Bottled water is facing growing controversy amid California's drought. (photo: Alamy)
20 April 15
alifornians facing the prospect of endless drought, mandated cuts
in water use and the browning of their summer lawns are mounting a
revolt against the bottled water industry, following revelations that
Nestlé and other big companies are taking advantage of poor government
oversight to deplete mountain streams and watersheds at vast profit.
An online petition
urging an immediate end to Nestle’s water bottling operations in the
state has gathered more than 150,000 signatures, in the wake of an
investigation by the San Bernardino Desert Sun that showed the company is taking water from some of California’s driest areas on permits that expired as long as 27 years ago.
Last month a protest at a Nestlé Waters North America
bottling plant in Sacramento, the state capital, forced a one-day
closure as protesters brandishing symbolic plastic torches and
pitchforks blocked the entrances. The revelations have agencies from the
California State Water Resources Control Board to the US Forest Service
scrambling to justify a regulatory framework that is poorly policed and
imposes almost no requirements on the big water companies to declare
how much water they are taking.
Nestlé itself insists its water use is efficient and
has minimal impact on the environment – something the activists reject
out of hand.
“While California
is facing record drought conditions, it is unconscionable that Nestlé
would continue to bottle the state’s precious water, export it and sell
it for profit,” says the petition, which is sponsored by the political
activist organisation the Courage Campaign.
While city-dwellers and tourists might not think twice
before knocking back an Arrowhead – Nestlé’s premier California still
water brand – or a Crystal Geyser, residents near the affected springs
and watersheds tend to be more vocal, because every drop Nestlé takes is
one drop less for their own use and for the local flora and fauna.
“Nestlé has repeatedly ignored requests from local residents to halt its operations,” said Erin Diaz of the nonprofit Corporate Accountability International,
which is running a “Think Outside the Bottle” campaign. “It’s clear
that Nestlé has no intention of voluntarily halting its dangerous water
bottling practices. It’s time for state water regulators to step in.”
Nestlé and its competitors point out that bottled water accounts for a tiny fraction of California’s overall use, particularly when compared with the state’s vast agricultural infrastructure.

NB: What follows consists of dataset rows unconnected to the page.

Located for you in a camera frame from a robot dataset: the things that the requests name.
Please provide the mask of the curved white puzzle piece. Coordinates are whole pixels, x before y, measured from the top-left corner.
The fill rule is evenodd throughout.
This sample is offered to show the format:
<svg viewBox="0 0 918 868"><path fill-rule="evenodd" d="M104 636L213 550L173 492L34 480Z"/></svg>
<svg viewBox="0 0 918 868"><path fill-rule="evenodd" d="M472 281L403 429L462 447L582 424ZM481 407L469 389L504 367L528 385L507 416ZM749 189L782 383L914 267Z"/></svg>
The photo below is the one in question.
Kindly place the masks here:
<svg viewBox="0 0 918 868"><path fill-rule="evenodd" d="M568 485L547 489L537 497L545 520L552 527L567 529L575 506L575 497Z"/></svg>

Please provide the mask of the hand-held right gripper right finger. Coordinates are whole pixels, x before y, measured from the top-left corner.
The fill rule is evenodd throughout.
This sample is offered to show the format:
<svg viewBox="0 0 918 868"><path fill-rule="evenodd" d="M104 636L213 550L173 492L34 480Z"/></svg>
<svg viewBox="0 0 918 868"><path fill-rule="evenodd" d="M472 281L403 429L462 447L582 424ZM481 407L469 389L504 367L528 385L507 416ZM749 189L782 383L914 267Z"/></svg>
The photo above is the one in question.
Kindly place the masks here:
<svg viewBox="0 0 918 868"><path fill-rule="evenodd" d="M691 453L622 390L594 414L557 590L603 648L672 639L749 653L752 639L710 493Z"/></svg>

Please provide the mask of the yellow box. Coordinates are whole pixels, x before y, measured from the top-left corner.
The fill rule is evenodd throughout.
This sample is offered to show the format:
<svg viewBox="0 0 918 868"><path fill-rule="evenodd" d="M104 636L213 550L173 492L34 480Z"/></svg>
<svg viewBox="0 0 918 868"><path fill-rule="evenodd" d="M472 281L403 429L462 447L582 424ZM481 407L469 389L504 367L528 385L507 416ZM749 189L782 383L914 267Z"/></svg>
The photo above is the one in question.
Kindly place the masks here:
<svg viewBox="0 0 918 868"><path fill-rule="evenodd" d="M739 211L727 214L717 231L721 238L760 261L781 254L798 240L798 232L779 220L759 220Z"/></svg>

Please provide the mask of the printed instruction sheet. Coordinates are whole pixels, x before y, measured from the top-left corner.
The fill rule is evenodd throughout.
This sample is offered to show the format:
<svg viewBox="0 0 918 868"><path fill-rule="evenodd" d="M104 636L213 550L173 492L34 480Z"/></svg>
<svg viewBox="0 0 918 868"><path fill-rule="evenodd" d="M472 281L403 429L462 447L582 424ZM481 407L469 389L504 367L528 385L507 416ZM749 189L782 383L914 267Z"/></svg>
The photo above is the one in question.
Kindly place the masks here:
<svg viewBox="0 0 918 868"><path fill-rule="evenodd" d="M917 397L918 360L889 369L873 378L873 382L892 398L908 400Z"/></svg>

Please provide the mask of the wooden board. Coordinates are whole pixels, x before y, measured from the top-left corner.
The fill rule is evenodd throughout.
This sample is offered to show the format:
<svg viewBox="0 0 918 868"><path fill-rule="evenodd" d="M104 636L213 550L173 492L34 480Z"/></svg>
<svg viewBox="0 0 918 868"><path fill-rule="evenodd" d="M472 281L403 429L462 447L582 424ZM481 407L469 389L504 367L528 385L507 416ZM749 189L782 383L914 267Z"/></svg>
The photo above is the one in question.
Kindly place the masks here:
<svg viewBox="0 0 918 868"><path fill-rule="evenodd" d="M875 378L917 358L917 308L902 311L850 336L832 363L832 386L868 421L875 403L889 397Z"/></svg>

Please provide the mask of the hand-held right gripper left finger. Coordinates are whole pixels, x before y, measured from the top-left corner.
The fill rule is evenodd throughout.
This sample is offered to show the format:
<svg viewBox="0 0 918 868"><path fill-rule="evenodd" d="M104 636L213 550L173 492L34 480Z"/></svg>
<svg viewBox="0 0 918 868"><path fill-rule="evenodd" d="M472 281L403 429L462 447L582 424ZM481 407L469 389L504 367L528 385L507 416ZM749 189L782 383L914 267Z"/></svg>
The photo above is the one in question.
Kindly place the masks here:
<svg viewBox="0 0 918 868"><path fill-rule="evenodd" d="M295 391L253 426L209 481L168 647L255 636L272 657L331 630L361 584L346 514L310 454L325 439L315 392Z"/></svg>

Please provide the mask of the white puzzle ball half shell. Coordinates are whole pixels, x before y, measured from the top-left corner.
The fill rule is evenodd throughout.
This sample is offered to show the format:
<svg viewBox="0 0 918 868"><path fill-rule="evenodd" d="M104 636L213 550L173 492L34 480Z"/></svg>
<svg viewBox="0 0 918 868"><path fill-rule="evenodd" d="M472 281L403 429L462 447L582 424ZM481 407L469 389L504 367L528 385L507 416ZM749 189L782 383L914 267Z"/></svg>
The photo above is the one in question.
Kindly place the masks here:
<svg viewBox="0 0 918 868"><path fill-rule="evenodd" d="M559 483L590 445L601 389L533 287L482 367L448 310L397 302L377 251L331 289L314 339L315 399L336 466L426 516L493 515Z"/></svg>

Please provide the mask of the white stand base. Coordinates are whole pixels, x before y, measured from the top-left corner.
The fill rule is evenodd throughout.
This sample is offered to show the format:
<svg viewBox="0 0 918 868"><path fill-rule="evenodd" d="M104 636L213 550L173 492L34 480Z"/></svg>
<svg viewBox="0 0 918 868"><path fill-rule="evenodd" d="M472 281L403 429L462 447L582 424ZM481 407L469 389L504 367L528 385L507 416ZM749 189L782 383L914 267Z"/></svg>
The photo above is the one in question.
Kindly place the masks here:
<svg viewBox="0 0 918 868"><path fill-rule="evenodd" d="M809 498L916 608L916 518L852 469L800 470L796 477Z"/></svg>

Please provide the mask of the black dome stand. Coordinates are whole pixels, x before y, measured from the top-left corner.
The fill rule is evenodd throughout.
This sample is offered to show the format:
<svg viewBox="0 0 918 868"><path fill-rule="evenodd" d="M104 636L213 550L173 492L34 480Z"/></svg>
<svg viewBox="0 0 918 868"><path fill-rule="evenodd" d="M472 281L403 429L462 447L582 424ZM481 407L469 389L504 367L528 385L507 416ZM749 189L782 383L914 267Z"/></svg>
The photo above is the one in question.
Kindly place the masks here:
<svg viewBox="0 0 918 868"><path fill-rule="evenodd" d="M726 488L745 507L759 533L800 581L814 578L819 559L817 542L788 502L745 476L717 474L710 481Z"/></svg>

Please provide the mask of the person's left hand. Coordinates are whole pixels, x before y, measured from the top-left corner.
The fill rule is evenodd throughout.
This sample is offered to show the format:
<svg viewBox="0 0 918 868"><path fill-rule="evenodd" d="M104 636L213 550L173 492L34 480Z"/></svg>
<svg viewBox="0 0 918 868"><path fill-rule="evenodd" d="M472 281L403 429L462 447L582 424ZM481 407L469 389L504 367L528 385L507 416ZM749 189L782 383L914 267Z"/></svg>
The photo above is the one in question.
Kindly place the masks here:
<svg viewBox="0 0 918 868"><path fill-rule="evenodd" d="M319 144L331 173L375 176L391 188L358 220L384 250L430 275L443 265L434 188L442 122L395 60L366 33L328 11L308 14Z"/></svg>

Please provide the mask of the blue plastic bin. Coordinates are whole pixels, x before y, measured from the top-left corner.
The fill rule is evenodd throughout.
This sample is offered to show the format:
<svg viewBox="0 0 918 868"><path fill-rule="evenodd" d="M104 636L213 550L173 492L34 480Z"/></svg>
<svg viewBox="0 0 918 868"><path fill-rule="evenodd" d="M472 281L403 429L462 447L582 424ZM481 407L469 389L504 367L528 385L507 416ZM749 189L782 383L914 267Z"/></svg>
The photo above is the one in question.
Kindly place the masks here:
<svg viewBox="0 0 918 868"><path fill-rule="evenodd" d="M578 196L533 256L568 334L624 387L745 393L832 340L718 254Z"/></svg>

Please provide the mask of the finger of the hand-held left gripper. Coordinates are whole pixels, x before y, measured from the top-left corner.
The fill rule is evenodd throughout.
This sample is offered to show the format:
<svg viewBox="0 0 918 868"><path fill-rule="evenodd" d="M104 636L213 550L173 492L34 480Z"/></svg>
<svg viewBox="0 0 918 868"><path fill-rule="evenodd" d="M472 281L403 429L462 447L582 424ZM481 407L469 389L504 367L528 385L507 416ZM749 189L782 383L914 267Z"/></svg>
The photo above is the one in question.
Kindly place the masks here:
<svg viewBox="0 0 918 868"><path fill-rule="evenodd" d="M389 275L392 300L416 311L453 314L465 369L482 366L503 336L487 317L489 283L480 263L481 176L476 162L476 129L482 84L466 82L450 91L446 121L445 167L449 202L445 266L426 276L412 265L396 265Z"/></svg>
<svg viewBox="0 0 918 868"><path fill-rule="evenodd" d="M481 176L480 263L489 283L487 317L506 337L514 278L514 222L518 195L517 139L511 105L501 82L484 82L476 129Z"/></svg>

Almond farming alone sucks down 10% of the state’s water, at a rate of roughly one gallon per almond.
In an online op-ed
piece addressing the company’s relation to the drought, Nestlé Waters
North America president and chief executive Tim Brown wrote: “We have
made investments in all five of our facilities in California to further
reduce the amount of water used for bottling and non-bottling processes.
“In 2014, we invested in conservation measures, which
are projected to save at least 1.4 million gallons of water in
California each year.”
But water-bottling also carries symbolic weight
because it takes a natural resource that theoretically belongs to all
and turns it into a product retailing for many thousands – some studies
suggest hundreds of thousands – of times what it costs at source.

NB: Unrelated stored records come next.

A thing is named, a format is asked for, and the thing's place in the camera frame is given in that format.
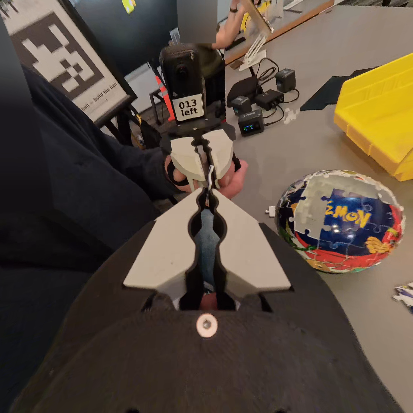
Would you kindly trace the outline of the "flat black charger hub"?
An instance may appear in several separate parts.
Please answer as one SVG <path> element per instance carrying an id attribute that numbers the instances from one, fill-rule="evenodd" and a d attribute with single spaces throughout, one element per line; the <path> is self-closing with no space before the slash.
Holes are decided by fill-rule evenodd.
<path id="1" fill-rule="evenodd" d="M 275 109 L 284 103 L 284 94 L 277 90 L 268 90 L 255 96 L 255 104 L 265 111 Z"/>

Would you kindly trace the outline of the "black pouch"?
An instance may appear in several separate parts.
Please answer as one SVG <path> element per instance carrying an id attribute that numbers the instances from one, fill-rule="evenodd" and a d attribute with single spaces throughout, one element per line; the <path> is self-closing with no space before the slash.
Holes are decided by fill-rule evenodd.
<path id="1" fill-rule="evenodd" d="M 251 104 L 254 104 L 256 96 L 262 93 L 260 90 L 259 81 L 256 76 L 250 76 L 240 80 L 235 83 L 228 92 L 226 105 L 229 108 L 233 107 L 233 100 L 240 96 L 249 98 Z"/>

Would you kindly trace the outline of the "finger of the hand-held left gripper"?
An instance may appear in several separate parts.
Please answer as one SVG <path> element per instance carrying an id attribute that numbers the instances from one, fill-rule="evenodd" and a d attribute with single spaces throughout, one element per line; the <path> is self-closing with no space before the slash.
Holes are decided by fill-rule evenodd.
<path id="1" fill-rule="evenodd" d="M 212 182 L 220 189 L 220 180 L 228 172 L 233 159 L 233 141 L 224 129 L 203 134 L 203 170 L 208 179 L 209 167 L 213 166 Z"/>
<path id="2" fill-rule="evenodd" d="M 180 137 L 171 141 L 173 165 L 188 180 L 207 181 L 207 154 L 202 137 Z"/>

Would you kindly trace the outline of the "person's left hand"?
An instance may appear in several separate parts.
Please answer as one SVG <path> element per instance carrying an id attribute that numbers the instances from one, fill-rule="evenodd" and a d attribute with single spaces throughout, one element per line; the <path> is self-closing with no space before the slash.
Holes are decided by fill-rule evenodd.
<path id="1" fill-rule="evenodd" d="M 219 192 L 228 199 L 232 199 L 237 196 L 244 187 L 247 169 L 248 163 L 245 160 L 241 159 L 240 168 L 235 172 L 235 164 L 234 162 L 231 162 L 229 170 L 223 176 L 223 178 L 219 180 Z M 192 192 L 189 184 L 182 184 L 182 181 L 186 179 L 186 176 L 179 170 L 175 169 L 173 171 L 173 179 L 179 183 L 179 185 L 175 185 L 179 191 L 184 193 Z"/>

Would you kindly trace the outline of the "black battery box lit display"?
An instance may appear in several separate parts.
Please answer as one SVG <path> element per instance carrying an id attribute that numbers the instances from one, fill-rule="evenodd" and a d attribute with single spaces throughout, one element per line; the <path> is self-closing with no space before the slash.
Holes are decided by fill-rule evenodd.
<path id="1" fill-rule="evenodd" d="M 241 136 L 248 137 L 265 130 L 264 118 L 261 109 L 244 113 L 238 118 L 238 127 Z"/>

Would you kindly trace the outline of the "clear acrylic gripper tool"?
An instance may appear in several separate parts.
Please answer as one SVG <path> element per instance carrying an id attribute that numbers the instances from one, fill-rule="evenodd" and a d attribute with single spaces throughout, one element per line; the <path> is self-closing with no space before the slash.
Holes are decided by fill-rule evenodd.
<path id="1" fill-rule="evenodd" d="M 257 37 L 245 54 L 244 62 L 240 66 L 240 71 L 242 71 L 259 64 L 262 59 L 266 58 L 266 50 L 262 49 L 262 47 L 265 45 L 267 38 L 273 33 L 274 29 L 252 1 L 241 0 L 240 3 L 249 14 L 258 31 Z"/>

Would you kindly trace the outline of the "black easel stand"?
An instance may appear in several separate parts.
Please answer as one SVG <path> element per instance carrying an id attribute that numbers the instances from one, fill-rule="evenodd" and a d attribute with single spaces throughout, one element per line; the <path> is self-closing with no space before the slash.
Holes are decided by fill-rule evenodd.
<path id="1" fill-rule="evenodd" d="M 95 125 L 99 128 L 106 127 L 113 137 L 125 146 L 133 146 L 130 122 L 140 126 L 137 110 L 126 104 L 115 108 L 106 115 L 101 116 Z"/>

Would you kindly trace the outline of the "orange traffic cone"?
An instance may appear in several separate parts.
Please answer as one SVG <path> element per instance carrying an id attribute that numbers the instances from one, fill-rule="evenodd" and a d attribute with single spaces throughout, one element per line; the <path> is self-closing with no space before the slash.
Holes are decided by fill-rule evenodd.
<path id="1" fill-rule="evenodd" d="M 174 121 L 175 116 L 174 116 L 173 107 L 172 107 L 171 100 L 170 100 L 169 95 L 168 95 L 167 88 L 165 87 L 165 85 L 162 82 L 162 79 L 158 75 L 155 75 L 155 78 L 156 78 L 156 81 L 158 83 L 159 90 L 160 90 L 160 92 L 163 96 L 163 100 L 165 101 L 165 104 L 168 108 L 168 112 L 169 112 L 168 121 L 169 122 Z"/>

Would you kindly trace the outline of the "black battery box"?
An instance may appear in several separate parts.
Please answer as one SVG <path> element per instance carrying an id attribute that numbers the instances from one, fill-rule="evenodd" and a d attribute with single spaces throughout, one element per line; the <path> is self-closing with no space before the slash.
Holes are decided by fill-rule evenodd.
<path id="1" fill-rule="evenodd" d="M 249 97 L 238 96 L 231 102 L 231 107 L 234 110 L 235 116 L 240 117 L 252 111 L 251 101 Z"/>

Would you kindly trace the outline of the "black mat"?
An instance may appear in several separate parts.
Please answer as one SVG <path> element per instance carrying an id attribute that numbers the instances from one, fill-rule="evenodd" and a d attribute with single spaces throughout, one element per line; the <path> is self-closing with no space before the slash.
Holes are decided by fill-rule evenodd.
<path id="1" fill-rule="evenodd" d="M 309 100 L 307 100 L 307 102 L 301 106 L 300 111 L 323 110 L 326 106 L 336 105 L 345 81 L 353 79 L 376 68 L 377 66 L 368 69 L 359 69 L 355 70 L 348 76 L 331 77 Z"/>

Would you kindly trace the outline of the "framed tag poster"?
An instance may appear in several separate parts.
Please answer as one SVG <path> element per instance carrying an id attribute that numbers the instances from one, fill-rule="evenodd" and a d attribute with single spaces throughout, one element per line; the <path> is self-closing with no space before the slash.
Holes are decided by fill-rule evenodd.
<path id="1" fill-rule="evenodd" d="M 136 99 L 70 1 L 1 1 L 1 18 L 20 62 L 99 127 Z"/>

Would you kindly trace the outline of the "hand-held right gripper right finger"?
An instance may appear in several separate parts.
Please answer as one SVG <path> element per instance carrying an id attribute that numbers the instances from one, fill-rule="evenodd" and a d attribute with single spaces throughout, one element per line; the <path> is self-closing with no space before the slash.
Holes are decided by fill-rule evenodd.
<path id="1" fill-rule="evenodd" d="M 214 263 L 216 291 L 238 300 L 291 288 L 259 222 L 217 190 L 209 193 L 213 229 L 219 236 Z"/>

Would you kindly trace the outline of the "person's left forearm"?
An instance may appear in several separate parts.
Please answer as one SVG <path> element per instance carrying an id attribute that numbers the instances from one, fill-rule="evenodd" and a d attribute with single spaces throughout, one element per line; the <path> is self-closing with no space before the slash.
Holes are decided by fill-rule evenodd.
<path id="1" fill-rule="evenodd" d="M 157 217 L 154 201 L 182 193 L 167 177 L 160 148 L 122 145 L 42 76 L 22 69 L 59 209 L 92 226 L 142 225 Z"/>

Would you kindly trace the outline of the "yellow plastic bin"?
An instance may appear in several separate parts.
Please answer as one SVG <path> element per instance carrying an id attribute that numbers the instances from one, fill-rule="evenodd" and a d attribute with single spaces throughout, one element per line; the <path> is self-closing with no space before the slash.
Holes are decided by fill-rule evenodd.
<path id="1" fill-rule="evenodd" d="M 346 80 L 334 122 L 390 176 L 413 178 L 413 55 Z"/>

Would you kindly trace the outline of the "loose printed puzzle pieces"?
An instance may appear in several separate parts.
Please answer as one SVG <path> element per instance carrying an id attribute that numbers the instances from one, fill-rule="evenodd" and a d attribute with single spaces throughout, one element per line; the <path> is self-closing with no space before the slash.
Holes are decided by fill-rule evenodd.
<path id="1" fill-rule="evenodd" d="M 392 296 L 393 300 L 402 302 L 409 312 L 413 313 L 413 283 L 397 286 L 394 288 L 395 294 Z"/>

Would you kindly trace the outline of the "black charger box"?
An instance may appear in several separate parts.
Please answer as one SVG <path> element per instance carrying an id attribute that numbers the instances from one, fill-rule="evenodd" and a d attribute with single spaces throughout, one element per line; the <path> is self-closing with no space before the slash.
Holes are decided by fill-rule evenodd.
<path id="1" fill-rule="evenodd" d="M 277 90 L 287 93 L 296 89 L 296 73 L 293 69 L 282 69 L 275 76 Z"/>

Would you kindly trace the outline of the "dark screen panel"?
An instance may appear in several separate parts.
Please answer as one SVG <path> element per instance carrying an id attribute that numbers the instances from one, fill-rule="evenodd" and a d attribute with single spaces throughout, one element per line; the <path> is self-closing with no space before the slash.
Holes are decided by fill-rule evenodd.
<path id="1" fill-rule="evenodd" d="M 157 60 L 178 26 L 175 0 L 78 0 L 71 4 L 124 76 Z"/>

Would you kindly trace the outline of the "colourful puzzle ball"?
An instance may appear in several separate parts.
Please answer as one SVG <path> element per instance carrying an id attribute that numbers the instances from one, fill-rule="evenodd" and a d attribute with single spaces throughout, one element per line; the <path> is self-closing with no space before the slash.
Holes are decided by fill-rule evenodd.
<path id="1" fill-rule="evenodd" d="M 356 273 L 379 265 L 400 244 L 404 208 L 375 179 L 322 170 L 292 183 L 275 209 L 278 234 L 311 267 Z"/>

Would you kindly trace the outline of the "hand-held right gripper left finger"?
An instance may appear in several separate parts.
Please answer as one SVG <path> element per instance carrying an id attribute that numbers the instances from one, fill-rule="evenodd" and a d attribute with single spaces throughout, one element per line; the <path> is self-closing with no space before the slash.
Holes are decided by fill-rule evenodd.
<path id="1" fill-rule="evenodd" d="M 128 288 L 155 290 L 179 299 L 190 290 L 203 291 L 199 271 L 199 251 L 190 232 L 191 219 L 201 208 L 198 188 L 159 216 L 137 254 L 123 285 Z"/>

Studies over the past decade and a half have challenged
the claims of an industry that barely existed 25 years ago that bottled
water is healthier than tap – in fact somewhere between one quarter and
one half of bottled water comes from the tap – and decried the environmental impact of the plastic bottles it usually comes in.
“Pure drink or pure hype?” the National Resources Defense Council
asked in 1999, and the question has never gone away. Until now,
however, such objections have had little impact on the growth of the
industry, whose sales topped 10bn gallons in the US for the first time in 2013 – 32 gallons per person – and are projected to be as high as 13bn gallons in 2014.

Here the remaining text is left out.